This week, the New York premiere of a new evening-length work, choreographed by Heather Kravas, was presented at The Kitchen as part of the COIL 2014 festival, which is organized by the intrepid, risk-embracing downtown presenting organization endearingly called PS122 (aka Performance Space 122.) More an installation than a performance, it is, in a way, a fitting choice to present a quartet at the Kitchen’s upstairs gallery – a space that is typically dedicated to visual arts exhibitions – rather than the venue’s ground floor theatre.

Featuring – as the title suggests – four performers, the work is also divided into four parts, and, technically speaking, negotiates in performative strategies of endurance, exhaustion and duration, capturing the zeitgeist owed much to the current resurgence of durational performance that has heavily propagated across the US in recent years thanks to the large museums and, well, Marina Abramović.

In the opening section, the performers enter the empty stage floor, sandwiched between two single rows of audience seating placed close (but not quite) against the opposite walls of the gallery. Dressed in street clothing, they form a single line, reiterating a highly contained vocabulary of hand gestures. There is something both primal and primary about this act – it is very one-track-minded, coital in its hip thrusts and tireless uttering of a single word (“want”). Even though no music is used to score this part, it feels musical in its canon-like structure – alternating patterns of repetition, overlapping, and unison – both in movement and sound.

In the second section, I suddenly become aware of a guitar soloist wearing the poker face of a bona fide hipster – as she builds upon a deliciously distorted guitar riff, the performers disrobe one by one and slowly, deliberately create a series of tableaux of reclining nudes. In this section, as before – and, as it will turn out, for the duration of the piece – they barely relate to each other. Their presence is visual and spacial at best, and automaton-like at the more reductive end of the spectrum. For whatever that is worth, they are presented on the stage as sculptural entities rather than human presences or characters. What seem like basic geometrical shapes turn out to be letters they are forming with their bodies, I discover a few minutes into part two – a few minutes too late to figure out whether it was a word, what word, and whether it was important for me to know what they were spelling to begin with.

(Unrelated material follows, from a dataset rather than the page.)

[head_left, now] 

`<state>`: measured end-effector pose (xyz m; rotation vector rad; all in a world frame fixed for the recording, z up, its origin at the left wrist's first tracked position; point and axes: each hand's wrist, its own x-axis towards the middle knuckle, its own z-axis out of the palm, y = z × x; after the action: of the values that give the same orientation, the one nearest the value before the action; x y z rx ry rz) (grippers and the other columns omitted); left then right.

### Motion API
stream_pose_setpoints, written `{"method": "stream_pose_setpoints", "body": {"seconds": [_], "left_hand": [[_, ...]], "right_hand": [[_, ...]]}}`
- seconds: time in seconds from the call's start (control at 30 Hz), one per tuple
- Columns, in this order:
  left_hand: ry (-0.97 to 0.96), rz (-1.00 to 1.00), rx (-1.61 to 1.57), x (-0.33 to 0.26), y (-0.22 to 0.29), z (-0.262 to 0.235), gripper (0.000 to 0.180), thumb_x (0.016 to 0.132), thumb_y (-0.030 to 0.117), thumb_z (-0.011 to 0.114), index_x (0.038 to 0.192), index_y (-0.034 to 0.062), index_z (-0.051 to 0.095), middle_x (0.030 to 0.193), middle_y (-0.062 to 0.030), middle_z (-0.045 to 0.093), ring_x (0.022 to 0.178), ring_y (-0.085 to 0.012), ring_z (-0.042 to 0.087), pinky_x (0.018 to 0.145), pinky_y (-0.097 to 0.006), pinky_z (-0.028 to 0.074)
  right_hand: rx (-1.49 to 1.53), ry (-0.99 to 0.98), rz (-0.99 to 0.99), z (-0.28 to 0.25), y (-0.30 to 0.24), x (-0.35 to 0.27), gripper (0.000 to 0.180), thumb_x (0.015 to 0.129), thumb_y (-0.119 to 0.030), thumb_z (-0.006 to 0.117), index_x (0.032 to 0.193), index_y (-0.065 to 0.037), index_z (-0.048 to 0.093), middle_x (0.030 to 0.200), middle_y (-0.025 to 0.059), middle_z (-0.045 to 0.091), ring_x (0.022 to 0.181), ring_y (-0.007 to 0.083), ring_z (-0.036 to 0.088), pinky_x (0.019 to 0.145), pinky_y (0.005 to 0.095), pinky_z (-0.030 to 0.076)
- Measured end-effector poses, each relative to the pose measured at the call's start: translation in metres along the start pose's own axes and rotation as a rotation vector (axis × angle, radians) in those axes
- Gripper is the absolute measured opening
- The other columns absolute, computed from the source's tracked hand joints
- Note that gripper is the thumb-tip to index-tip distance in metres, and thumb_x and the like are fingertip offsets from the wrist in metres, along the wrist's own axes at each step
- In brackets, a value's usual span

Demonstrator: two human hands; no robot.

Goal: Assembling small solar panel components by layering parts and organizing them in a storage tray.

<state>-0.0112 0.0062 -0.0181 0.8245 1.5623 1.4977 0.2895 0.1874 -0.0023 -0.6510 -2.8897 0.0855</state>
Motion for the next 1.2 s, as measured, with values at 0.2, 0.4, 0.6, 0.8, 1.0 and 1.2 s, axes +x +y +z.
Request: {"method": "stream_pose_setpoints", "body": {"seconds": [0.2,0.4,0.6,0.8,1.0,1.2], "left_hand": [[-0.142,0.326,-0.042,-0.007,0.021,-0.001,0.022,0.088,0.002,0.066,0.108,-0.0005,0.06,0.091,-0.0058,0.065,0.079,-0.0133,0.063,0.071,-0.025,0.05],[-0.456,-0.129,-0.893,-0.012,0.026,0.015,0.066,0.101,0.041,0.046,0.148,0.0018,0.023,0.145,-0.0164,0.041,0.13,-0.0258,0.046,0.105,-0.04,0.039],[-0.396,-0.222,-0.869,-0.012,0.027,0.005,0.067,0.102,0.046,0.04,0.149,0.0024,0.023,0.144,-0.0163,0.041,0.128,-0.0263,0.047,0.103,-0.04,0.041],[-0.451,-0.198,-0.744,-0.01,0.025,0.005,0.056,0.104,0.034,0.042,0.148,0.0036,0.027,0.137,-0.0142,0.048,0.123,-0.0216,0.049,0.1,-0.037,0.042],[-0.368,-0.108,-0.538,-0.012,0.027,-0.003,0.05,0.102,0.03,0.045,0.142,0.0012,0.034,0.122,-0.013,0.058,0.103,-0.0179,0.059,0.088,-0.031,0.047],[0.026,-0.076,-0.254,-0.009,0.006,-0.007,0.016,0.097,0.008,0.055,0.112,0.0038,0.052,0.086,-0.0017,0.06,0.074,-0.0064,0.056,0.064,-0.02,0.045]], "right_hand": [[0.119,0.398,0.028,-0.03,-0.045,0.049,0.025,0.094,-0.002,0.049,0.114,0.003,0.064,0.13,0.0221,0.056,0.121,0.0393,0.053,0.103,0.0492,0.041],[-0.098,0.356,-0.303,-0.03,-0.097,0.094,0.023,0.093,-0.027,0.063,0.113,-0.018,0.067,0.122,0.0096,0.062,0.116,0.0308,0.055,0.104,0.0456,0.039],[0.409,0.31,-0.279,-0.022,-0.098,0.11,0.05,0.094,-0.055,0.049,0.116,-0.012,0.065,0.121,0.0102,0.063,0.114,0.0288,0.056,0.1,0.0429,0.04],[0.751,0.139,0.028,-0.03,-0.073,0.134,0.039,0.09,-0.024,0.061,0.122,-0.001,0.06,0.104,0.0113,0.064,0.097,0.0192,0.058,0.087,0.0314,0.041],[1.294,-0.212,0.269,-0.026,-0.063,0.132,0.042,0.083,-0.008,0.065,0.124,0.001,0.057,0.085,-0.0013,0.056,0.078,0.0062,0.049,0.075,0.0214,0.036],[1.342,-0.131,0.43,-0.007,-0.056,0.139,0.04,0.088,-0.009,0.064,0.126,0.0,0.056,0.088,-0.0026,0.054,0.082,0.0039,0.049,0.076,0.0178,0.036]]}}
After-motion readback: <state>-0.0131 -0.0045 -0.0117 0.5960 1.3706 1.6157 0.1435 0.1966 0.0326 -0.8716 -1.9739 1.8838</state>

The third segment of a quartet was also the work’s most exacting. I would refer to it as the “ballet section” – two women changed into tutus, accompanied by another couple in outfits that seemed to visually reference the realm of the competition dancing. Besides being the longest part of the evening, it was also the one in which live human presence was dehumanized the most. While the ballerinas joylessly executed one balletic turn after next (and on like that several hundred times), the other couple expressionlessly marched to a deafening beat worthy of something out of an early Einsturzende Neubauten album. The topography of this section was a system, crafted with mathematical exactitude. Yet, I can’t say that its length was warranted: while it was certainly an endurance test for performers and audiences alike, the pro advocate in me wants to say it wanted to be durational, but the con weighs in (and wins), concerned that the work simply doesn’t have dramaturgical, narrative, character or choreographic heft to sustain interest – in a performance context, that is (within a work that is packaged in a theatrical/presentational style to a seated audience for a determined period of time.) The experience of it was akin to watching a master craftsman execute an elaborate filigree – it is meticulously crafted, but to what end?

By the time the fourth, final section came along, the work felt completely pedestrian – the performers repeating a mind-numbing mantra of a grocery list and wandering aimlessly around and outside the gallery, making noise with cow bells.

I would argue that the music (performed live by Dana Wachs, who goes by the moniker Vorhees) was the strongest element of the show. The musician had the coolest toys in the sandbox, and made some sonic gold that I found myself lost in when the show couldn't sustain my attention.

Indeed, a quartet remained rather inscrutable through much of its 90 intermission-less minutes. The only connection that came to mind was that it was attempting to comment on the punishing nature of dance as a profession – where one’s body ends up being used (and abused) and pushed to the limits by anyone from the choreographer up to the corporate client, on the commercial end of the hiring spectrum. But, based on reading the press release, I suspect Kravas did not intend for my (or anyone else's) mind to wander in that direction. I found myself yearning for some humanity, for some flesh and blood. I imagine someone into systems analysis could derive some geeky pleasure out of the experience in the same way in which (s)he might get hot under the collar by examining the Fibonacci sequence. But for those of us interested in a human experience in a performance context (which is one of the few domains in the arts where human connection and communal sharing experience is still valuable), it left us strangely starved.